Effect of Removal of Protected Features

To make the performance of the protected feature’s each category similar to each other, removing the protected features so that they could not influence the performance directly is one apparent choice. Tables 6,5 and 7 in the appendix gives the performance of methods training with and without protected features on LOS dataset for age, gender and race respectively. The increase in performance are marked as red and the decrease in variance of the performance of all the categories are marked as blue.

One thing to note is that the model trained without the protected feature, gender, has more fair performance than the one trained with all the features. This also implies that underlying model was most likely using gender in its prediction. One can also find the optimal threshold for entire dataset and the ones for all the categories. We note that in this particular example the difference in the variance of the models is not statistically significant. We found similar results for the other two models. We however emphasize that the current models are for demonstrating the feasibility of the proposed methods and we plan to explore this further as described in the future work section below.

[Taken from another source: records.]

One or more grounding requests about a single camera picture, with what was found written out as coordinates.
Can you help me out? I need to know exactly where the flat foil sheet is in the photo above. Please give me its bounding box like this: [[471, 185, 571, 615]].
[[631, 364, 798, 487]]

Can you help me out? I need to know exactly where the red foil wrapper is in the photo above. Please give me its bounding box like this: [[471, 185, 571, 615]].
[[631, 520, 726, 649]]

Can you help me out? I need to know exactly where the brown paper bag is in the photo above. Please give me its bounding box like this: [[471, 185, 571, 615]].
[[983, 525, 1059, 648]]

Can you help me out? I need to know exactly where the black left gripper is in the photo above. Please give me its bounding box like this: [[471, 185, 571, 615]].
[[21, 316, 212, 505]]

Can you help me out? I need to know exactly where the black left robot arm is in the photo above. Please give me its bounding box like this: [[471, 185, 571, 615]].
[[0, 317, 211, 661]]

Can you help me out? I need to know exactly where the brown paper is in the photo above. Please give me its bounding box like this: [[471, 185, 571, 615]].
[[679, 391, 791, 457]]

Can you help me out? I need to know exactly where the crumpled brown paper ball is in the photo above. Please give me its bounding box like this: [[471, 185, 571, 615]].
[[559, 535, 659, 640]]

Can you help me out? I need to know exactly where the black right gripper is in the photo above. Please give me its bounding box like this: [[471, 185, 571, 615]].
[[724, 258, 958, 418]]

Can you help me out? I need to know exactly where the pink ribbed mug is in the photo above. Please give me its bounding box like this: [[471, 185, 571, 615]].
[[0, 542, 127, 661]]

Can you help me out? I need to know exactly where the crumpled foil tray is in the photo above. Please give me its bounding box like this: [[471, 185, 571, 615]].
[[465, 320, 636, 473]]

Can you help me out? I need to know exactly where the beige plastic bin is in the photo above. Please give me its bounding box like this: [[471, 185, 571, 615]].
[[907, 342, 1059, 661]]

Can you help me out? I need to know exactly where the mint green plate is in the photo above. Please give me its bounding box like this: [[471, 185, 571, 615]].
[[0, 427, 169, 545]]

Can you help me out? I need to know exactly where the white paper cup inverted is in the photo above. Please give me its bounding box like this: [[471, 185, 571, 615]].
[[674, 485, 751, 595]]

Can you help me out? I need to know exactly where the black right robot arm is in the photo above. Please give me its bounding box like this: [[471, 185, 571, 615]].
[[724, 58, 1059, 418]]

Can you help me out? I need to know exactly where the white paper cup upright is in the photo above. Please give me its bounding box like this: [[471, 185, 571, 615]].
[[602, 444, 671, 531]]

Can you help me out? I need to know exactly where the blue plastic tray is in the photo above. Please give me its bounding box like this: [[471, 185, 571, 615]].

With the above disclaimer, one can still observe that there are certain differences in the performance of the algorithms which can be used to design experiments and analysis in the future. In summary, the results show that:

•

The variance of the performance is more likely to decrease 10 $\%$ - 30 $\%$ , sometimes over 60 $\%$ , which means removal of protected features could help the performance become more fair;
•

Although it may appear that the performance is more likely to improve with the inclusion of the protected feature, it mostly increases under 5 $\%$ , which could be interpreted as the performance shows insignificant change.

	AUC			AUC Variance
	XGBoost	RF	LR	xgboost	RF	LR
with ’race’, before sampling	0.7066	0.6951	0.6557	0.000279	0.000215	0.000169
without ’race’, before sampling	0.7069	0.6949	0.6552	0.000286	0.000214	0.000170
with ’race’, after sampling	0.6944	0.6887	0.6436	0.000441	0.000318	0.000331
without ’race’, after sampling	0.6918	0.6869	0.6431	0.000391	0.000305	0.000299

Table 4: AUC scores and variance of AUC scores of all the categories of the experiments choosing race as the protected feature (RF = Random Forest, LR = Logistic Regression) for Diabetes Dataset

Effect of Removal of Proxy Features

A further idea that we explore is the effect of the removal of proxy features, especially ones with high importance scores with respect to the predictive performance. This is to ensure that the indirect influence of the protected features on the outcomes is not factored into the model and model in general is fair. We define important features as follows, given n features the important features are top k features rank sorted by their important scores. The importance of a feature is calculated by how much the performance measure would improve on each attribute split and weighted by the number of observations the node is responsible for while training with Gradient Boosting method (?) (?). Since we more interested in the proxy features, we only consider the important features that are highly correlated with the protected features. Table 3 and Table 2 gives the performance of models trained on the Thyroid dataset, with and without the important features related to the protected features for gender and age respectively. For the important feature, we consider k = 5. The main takeaways can be summarized as follows: And it shows that:

•

The variance of the performance does not decrease if the important features are removed.
•

As expected, the performance of the models decreases when the important features are removed.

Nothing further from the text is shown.